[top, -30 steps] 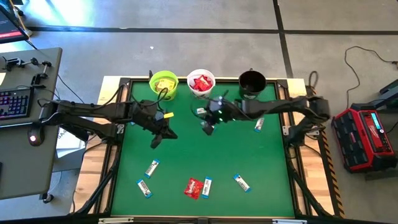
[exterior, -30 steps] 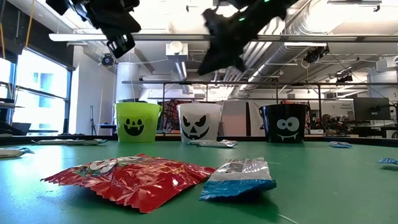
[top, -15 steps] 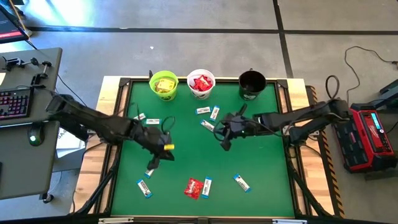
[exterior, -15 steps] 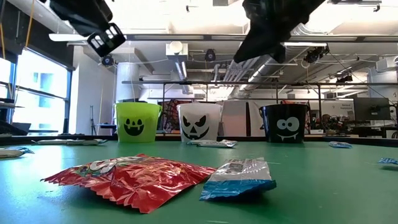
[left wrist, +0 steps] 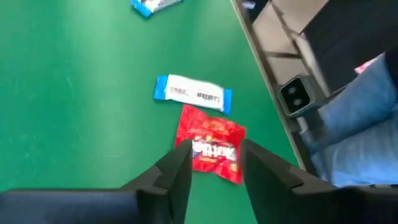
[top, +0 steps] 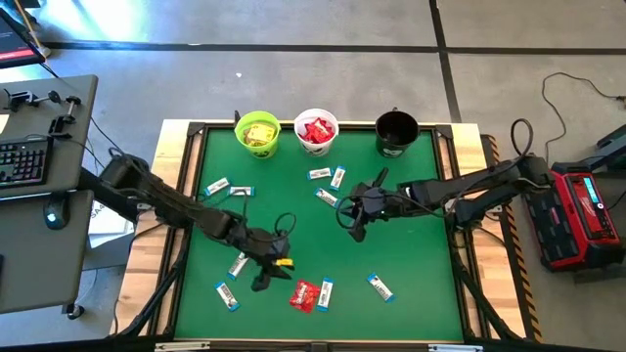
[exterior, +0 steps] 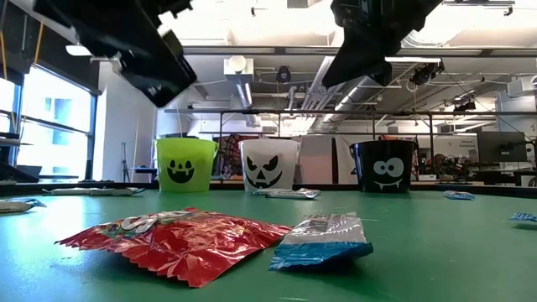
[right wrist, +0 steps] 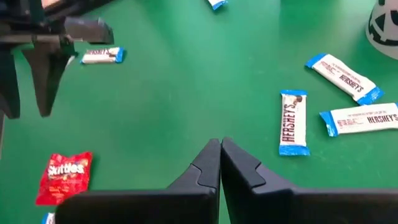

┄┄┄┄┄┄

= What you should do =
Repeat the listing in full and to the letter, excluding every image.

= Answer to the exercise =
[top, -30 steps] 
[exterior, -30 steps] 
[top, -15 steps] 
[exterior, -15 steps] 
[left wrist, +0 steps] 
[top, +0 steps] 
[exterior, +0 steps] 
[right wrist, +0 steps] 

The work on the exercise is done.